Guest Author - Michelle Taylor
Have you ever thought of your spouse or significant other as your soul-mate?
Many people do. Many spend years searching for the person they believe to be their soul-mate; the person that will fill the other half of them. They believe there is someone out there made just for them. A special person that they just have to find. Others may knock this for being silly romanticism, but the notion of soul-mates has been around for a very long time.
How long? Well, Plato wrote about it sometime around 385 BC. It is in a dialogue called The Symposium which is a philosophical dialogue that includes such names as Socrates and Agathon. The theory of soul-mates is presented by Aristophanes, a famous comic poet of the time.
“[Primeval man] could walk upright as men now do, backwards or forwards as he pleased, and he could also roll over and over at a great pace, turning on his four hands and four feet, eight in all, like tumblers going over and over with their legs in the air; this was when he wanted to run fast…Terrible was their might and strength, and the thoughts of their hearts were great, and they made an attack upon the gods... Doubt reigned in the celestial councils. Should they kill them and annihilate the race with thunderbolts, as they had done the giants, then there would be an end of the sacrifices and worship which men offered to them; but, on the other hand, the gods could not suffer their insolence to be unrestrained. At last, after a good deal of reflection, Zeus discovered a way. He said: 'Methinks I have a plan which will humble their pride and improve their manners; men shall continue to exist, but I will cut them in two and then they will be diminished in strength and increased in numbers; this will have the advantage of making them more profitable to us. They shall walk upright on two legs, and if they continue insolent and will not be quiet, I will split them again and they shall hop about on a single leg.’”
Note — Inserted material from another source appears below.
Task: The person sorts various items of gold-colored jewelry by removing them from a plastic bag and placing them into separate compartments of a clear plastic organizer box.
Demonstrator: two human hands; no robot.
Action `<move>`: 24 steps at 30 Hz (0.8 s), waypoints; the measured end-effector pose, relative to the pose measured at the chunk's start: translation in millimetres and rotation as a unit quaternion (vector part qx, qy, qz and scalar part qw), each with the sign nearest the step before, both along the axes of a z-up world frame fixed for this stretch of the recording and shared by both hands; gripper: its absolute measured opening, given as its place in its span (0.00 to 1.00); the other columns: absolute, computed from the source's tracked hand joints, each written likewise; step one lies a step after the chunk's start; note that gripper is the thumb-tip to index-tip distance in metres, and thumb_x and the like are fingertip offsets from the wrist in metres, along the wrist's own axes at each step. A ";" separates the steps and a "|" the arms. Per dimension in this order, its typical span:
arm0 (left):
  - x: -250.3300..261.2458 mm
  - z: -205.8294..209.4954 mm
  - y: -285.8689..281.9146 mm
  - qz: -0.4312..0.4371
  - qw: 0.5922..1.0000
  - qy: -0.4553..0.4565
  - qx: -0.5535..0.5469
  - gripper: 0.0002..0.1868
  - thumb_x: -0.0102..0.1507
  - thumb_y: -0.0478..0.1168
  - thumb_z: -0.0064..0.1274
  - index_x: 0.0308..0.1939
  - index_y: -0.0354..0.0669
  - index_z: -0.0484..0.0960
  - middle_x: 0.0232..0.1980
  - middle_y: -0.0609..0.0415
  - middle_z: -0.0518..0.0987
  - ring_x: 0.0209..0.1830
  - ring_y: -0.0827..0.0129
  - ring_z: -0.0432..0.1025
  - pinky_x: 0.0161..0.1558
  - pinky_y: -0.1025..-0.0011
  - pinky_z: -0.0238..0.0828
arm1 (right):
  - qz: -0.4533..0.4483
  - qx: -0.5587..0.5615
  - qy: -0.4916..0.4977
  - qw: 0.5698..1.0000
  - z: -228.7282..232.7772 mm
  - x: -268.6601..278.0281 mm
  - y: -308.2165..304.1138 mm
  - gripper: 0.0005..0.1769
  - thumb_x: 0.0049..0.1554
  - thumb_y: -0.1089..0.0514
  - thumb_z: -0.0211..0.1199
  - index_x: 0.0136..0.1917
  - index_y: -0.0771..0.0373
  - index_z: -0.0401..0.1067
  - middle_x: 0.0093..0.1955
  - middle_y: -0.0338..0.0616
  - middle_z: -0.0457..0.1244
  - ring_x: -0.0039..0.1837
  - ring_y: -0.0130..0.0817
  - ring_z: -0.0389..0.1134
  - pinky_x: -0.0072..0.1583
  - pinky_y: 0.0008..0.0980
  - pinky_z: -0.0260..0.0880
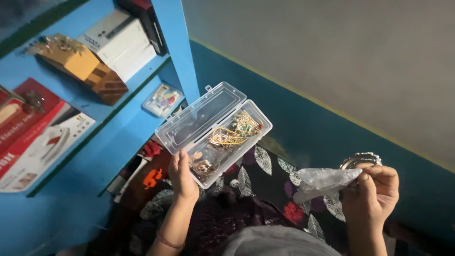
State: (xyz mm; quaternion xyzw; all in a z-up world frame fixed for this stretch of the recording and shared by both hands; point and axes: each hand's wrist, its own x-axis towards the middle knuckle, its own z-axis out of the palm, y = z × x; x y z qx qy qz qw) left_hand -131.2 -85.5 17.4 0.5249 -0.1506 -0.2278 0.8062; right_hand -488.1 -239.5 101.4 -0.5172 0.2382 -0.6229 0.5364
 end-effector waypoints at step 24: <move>77.4 -6.0 27.5 -0.030 0.998 0.045 -0.012 0.27 0.69 0.54 0.50 0.62 0.35 0.76 0.61 0.47 0.78 0.61 0.65 0.72 0.64 0.63 0.66 | 0.053 0.088 0.048 0.994 -17.5 112.1 20.2 0.08 0.65 0.71 0.49 0.55 0.63 0.65 0.53 0.43 0.63 0.58 0.31 0.69 0.67 0.35 0.74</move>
Ever since, man and woman have been searching for each other’s half to be complete.
The idea of soul-mates is very beautiful if looked at in a healthy relationship, but it can be very hindering to people when a person uses the “excuse” of a soul mate to stunt their own growth.
To go looking for our soul-mate, we need to know what to go looking for. In order to do that, we need to know who we ourselves are. Many people never take the time or effort to take this very important first step. They just go wandering around feeling “empty” and knowing that if they could only find that perfect someone then they would be complete.
But think of it this way:
You need to get groceries for a dinner party. So you go to the grocery store, but you didn’t look up any of the recipes that you want to make, so you don’t know any ingredients that you need to buy. Even worse, you didn’t look into your pantry or refrigerator to find out what groceries you did have, so you don’t even know what essentials you need to make regular dinner. Then to top everything off, the lights go out in the grocery store, so you have to go around the store in the dark, and find the foods you want by where you think they might be.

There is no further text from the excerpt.